* [About this task] Filter this material down to the lines that contain the string "above", and return those lines.
══ Provided data
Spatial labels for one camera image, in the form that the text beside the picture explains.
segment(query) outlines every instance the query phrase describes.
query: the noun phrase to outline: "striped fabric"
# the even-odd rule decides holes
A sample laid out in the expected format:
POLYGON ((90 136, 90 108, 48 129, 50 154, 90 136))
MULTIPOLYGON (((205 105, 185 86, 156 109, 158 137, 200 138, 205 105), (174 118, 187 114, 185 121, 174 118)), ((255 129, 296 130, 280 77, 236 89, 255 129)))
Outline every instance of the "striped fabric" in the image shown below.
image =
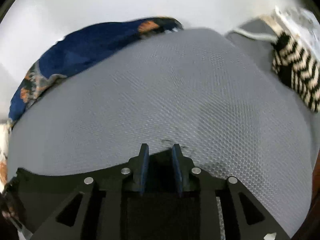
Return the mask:
POLYGON ((283 84, 296 91, 313 112, 320 111, 320 67, 310 51, 282 32, 274 45, 273 71, 283 84))

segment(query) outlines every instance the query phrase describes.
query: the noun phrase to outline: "blue floral fabric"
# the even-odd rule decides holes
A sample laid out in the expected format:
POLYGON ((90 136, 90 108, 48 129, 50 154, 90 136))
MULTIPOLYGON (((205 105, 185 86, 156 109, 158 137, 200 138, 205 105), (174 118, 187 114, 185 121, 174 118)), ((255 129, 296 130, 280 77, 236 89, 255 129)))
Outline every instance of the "blue floral fabric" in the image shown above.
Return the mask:
POLYGON ((94 66, 139 39, 179 29, 182 26, 177 20, 155 17, 132 22, 95 24, 67 35, 28 70, 11 99, 11 127, 43 92, 59 80, 94 66))

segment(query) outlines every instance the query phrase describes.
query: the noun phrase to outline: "gray fabric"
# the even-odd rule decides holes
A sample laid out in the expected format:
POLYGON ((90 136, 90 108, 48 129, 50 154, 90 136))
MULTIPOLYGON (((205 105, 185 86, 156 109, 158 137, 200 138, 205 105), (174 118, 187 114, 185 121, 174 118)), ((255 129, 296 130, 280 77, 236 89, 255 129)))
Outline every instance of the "gray fabric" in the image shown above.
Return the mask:
POLYGON ((294 97, 207 29, 137 42, 49 91, 12 131, 20 166, 63 175, 179 143, 212 175, 238 177, 292 236, 310 205, 312 132, 294 97))
MULTIPOLYGON (((244 24, 241 26, 241 29, 253 33, 267 33, 275 35, 273 30, 260 19, 244 24)), ((237 33, 228 33, 226 38, 239 47, 255 62, 257 67, 263 71, 265 77, 272 83, 272 86, 276 88, 283 98, 291 98, 291 100, 287 100, 287 104, 290 107, 299 109, 303 115, 306 125, 308 126, 308 130, 311 131, 311 152, 307 152, 307 154, 310 154, 311 165, 314 167, 316 165, 320 147, 320 114, 311 112, 310 109, 305 106, 297 93, 284 86, 271 70, 273 47, 269 42, 251 40, 237 33)))

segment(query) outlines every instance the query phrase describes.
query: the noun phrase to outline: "round metal rivet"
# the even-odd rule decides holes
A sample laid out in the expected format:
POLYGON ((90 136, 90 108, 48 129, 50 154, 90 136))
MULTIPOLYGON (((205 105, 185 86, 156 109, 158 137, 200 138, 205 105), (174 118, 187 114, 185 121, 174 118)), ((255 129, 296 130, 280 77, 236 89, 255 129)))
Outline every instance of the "round metal rivet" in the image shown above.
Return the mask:
POLYGON ((236 184, 238 182, 238 179, 236 177, 230 177, 228 179, 228 181, 231 183, 231 184, 236 184))
POLYGON ((124 175, 129 174, 130 172, 131 172, 131 170, 129 168, 123 168, 121 170, 121 173, 124 174, 124 175))
POLYGON ((191 172, 192 172, 193 174, 199 174, 199 173, 201 172, 201 169, 200 169, 200 168, 197 168, 197 167, 194 167, 194 168, 192 168, 191 172))
POLYGON ((92 182, 93 182, 93 178, 91 178, 91 177, 87 177, 84 179, 85 184, 91 184, 92 182))

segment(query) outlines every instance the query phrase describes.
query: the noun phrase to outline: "white wall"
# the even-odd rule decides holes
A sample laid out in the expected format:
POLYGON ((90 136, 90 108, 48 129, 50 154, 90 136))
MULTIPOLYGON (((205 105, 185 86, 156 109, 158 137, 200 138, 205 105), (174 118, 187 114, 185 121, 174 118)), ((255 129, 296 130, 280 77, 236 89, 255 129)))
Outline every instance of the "white wall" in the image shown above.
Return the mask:
MULTIPOLYGON (((300 5, 300 0, 16 0, 0 24, 0 76, 8 76, 1 85, 18 86, 42 53, 87 25, 171 16, 187 28, 209 27, 225 33, 269 13, 275 5, 300 5)), ((0 95, 0 119, 13 93, 8 89, 4 94, 0 95)))
════
* [Task solution]
Outline every instance of the "blue floral fabric" in the image shown above.
Outline every instance of the "gray fabric" in the image shown above.
Outline every instance of the "round metal rivet" in the image shown above.
Outline every instance of the "white wall" in the image shown above.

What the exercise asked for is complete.